- [INPUT DATA]:
-=-=-=-=-

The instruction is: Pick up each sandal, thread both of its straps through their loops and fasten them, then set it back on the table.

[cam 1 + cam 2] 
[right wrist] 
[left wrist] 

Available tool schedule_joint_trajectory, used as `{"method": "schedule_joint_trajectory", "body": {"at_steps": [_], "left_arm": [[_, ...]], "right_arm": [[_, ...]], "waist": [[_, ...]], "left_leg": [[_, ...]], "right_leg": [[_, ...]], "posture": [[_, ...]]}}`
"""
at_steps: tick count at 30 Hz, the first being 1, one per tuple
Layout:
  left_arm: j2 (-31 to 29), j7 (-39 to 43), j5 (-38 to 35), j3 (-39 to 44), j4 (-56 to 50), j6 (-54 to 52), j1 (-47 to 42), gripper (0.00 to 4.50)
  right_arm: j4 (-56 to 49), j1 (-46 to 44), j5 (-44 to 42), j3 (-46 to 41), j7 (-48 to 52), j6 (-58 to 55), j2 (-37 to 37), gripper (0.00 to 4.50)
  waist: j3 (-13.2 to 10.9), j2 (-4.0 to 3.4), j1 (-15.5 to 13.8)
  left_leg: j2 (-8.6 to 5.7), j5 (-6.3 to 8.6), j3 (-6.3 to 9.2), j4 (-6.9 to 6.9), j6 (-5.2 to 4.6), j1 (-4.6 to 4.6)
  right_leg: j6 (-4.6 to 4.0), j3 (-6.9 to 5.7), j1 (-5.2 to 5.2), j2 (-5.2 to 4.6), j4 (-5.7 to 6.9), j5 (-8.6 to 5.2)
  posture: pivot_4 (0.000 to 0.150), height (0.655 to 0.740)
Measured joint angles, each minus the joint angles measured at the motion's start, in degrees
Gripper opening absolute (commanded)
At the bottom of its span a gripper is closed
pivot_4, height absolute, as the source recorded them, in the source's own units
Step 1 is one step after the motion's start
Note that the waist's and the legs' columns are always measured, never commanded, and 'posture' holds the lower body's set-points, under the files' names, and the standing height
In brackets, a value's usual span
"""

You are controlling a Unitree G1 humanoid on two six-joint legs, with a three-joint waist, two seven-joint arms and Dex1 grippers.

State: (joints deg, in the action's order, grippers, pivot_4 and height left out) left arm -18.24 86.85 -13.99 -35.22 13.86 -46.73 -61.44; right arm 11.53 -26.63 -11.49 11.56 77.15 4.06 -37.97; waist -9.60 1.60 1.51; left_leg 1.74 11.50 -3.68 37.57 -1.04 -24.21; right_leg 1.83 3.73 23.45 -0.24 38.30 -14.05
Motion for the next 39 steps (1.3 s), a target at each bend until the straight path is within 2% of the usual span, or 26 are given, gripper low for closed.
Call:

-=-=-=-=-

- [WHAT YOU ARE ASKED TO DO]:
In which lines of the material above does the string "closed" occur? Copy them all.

- [ANSWER AREA]:
At the bottom of its span a gripper is closed
Motion for the next 39 steps (1.3 s), a target at each bend until the straight path is within 2% of the usual span, or 26 are given, gripper low for closed.

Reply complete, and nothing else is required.